Polidoro, 'The Way to Calvary', before 1534.
London, The National Gallery.

Recent Acquisition

'The Way to Calvary'

before 1534

Polidoro da Caravaggio
(about 1499 - 1543)

NG6594

The National Gallery has recently acquired 'The Way to Calvary' by Polidoro da Caravaggio. The purchase was made possible by The Art Fund and the George Beaumont Group.

This deeply moving painting is a rare work by the least conventional of Raphael's pupils, one of the most brilliantly talented - yet still mysterious - artists working in Italy in the 16th century.

Unlike many of his Renaissance contemporaries, who found positions at the glamorous courts of northern Italy, Polidoro spent the majority of his career in Sicily, then under Spanish rule.

The island's history of devastating earthquakes means that archival sources on his life are scarce and his surviving paintings are often in poor condition. 'The Way to Calvary' is an extraordinary survival: well preserved and well documented, it is painted in a wild, expressive and original style, and is one of the earliest examples of an oil sketch in existence.

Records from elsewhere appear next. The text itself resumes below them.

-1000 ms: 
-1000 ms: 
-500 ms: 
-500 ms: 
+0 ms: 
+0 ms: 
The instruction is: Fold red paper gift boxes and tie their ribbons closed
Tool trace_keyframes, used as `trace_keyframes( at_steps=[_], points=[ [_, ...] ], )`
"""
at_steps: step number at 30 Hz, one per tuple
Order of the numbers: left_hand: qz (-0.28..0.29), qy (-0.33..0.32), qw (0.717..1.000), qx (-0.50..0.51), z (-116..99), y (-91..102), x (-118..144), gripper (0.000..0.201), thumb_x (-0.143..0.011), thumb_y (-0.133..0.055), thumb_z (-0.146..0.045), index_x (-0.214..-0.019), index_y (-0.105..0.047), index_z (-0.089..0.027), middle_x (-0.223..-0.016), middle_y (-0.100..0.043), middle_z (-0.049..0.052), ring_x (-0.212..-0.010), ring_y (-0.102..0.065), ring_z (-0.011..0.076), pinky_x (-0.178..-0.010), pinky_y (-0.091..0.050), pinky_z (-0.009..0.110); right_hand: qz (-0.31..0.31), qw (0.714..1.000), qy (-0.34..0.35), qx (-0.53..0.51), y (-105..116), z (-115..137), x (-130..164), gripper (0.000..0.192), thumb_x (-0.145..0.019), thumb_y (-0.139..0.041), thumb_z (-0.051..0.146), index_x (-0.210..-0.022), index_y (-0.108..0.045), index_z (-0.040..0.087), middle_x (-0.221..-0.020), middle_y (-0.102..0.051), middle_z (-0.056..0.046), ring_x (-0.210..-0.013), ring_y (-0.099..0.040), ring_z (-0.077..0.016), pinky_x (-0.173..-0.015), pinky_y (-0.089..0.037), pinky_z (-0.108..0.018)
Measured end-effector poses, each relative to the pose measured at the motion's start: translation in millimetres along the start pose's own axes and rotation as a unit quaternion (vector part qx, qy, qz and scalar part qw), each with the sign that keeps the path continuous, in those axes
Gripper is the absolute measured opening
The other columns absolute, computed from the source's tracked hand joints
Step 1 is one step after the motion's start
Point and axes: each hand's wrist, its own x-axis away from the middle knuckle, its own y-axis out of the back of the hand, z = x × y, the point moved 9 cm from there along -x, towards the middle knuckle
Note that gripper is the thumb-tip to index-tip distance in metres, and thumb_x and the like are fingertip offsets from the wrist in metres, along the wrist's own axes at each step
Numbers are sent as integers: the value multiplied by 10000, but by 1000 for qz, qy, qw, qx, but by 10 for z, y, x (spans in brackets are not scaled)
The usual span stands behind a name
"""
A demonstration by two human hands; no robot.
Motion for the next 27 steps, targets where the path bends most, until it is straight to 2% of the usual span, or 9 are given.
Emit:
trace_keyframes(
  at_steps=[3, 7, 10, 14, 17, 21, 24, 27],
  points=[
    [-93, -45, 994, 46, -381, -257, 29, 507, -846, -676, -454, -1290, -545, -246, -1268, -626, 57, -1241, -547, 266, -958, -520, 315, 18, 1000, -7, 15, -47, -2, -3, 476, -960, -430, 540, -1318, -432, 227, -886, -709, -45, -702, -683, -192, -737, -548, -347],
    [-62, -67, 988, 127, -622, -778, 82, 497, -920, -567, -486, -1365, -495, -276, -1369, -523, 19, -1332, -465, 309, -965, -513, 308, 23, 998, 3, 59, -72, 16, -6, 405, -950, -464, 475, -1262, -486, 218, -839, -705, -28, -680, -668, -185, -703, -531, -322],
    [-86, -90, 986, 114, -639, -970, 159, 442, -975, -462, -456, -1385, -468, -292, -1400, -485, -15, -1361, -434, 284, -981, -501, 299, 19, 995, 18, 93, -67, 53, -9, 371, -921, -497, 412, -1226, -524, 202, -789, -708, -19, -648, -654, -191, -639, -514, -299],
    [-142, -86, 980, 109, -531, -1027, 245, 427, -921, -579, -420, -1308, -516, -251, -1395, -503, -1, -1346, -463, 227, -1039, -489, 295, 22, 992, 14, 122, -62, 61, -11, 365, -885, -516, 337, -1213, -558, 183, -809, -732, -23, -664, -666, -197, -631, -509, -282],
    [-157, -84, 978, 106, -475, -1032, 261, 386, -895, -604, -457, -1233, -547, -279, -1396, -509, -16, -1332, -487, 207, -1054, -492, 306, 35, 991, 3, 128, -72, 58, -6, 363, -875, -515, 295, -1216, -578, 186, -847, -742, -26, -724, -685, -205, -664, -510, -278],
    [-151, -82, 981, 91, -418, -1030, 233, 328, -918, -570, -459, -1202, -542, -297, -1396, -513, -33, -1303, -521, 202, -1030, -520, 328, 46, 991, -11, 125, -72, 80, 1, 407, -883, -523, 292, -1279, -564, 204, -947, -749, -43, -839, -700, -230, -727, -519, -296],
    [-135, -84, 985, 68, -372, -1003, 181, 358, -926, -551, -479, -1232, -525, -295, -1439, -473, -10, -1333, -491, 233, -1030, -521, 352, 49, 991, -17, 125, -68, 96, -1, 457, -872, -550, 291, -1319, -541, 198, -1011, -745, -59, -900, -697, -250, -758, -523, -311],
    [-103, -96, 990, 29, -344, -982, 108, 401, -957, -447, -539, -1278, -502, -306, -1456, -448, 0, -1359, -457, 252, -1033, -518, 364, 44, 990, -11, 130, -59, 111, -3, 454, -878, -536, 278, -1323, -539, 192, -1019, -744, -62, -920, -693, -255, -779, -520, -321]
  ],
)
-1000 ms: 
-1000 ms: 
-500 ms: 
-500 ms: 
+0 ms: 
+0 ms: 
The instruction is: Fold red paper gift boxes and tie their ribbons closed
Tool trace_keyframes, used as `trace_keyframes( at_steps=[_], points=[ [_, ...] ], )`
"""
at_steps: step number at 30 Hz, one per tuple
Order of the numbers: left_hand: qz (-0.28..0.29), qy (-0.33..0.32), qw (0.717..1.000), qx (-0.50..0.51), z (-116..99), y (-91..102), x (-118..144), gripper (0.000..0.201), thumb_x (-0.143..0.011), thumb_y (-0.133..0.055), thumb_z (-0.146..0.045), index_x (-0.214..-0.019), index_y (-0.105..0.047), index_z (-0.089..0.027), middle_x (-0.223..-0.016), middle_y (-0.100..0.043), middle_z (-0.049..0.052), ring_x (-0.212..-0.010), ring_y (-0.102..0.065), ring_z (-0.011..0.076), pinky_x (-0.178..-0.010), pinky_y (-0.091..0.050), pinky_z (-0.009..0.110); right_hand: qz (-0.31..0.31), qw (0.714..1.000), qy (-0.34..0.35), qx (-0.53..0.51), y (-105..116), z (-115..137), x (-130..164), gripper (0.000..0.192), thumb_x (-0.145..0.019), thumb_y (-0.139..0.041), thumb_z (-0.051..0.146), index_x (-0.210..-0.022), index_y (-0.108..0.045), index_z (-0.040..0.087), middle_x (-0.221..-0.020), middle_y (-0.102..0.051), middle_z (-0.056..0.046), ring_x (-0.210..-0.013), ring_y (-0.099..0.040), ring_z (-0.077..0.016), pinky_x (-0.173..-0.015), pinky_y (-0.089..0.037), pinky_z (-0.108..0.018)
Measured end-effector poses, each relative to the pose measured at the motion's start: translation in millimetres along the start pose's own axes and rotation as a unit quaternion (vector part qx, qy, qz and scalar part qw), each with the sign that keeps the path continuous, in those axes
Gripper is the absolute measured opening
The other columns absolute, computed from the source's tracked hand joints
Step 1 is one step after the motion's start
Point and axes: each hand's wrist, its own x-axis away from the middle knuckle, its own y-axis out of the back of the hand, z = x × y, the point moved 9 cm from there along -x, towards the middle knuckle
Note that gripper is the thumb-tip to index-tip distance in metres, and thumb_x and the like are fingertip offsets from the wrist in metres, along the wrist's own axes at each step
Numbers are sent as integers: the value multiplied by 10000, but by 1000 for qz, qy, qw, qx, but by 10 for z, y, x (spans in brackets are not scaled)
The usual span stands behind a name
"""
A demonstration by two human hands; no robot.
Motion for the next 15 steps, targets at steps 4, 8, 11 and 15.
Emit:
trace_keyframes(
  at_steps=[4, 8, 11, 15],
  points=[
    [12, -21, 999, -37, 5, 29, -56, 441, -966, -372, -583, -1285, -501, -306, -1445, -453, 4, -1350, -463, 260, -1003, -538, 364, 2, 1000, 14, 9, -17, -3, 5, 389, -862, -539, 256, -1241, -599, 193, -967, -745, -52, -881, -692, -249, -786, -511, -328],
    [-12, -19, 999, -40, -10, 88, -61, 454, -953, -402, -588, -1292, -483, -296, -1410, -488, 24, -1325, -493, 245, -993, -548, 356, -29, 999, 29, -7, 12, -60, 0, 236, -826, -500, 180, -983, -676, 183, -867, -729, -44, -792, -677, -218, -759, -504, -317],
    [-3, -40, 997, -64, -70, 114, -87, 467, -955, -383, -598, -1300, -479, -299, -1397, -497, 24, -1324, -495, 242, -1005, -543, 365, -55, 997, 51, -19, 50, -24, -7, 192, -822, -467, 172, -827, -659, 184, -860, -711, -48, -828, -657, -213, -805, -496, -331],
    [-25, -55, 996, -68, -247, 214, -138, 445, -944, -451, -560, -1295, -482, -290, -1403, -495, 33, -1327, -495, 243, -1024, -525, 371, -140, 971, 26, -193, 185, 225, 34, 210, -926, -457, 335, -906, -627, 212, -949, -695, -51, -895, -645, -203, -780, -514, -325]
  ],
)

'The Way to Calvary' is one of three preparatory oil sketches for Polidoro's most important Sicilian commission, a monumental altarpiece of the same subject painted for the church of the Catalan brotherhood in Messina

The altarpiece was completed before 1534. It was carried aloft in a street procession, forming part of a moving Passion play, and was revered by the islanders as a kind of miraculous relic.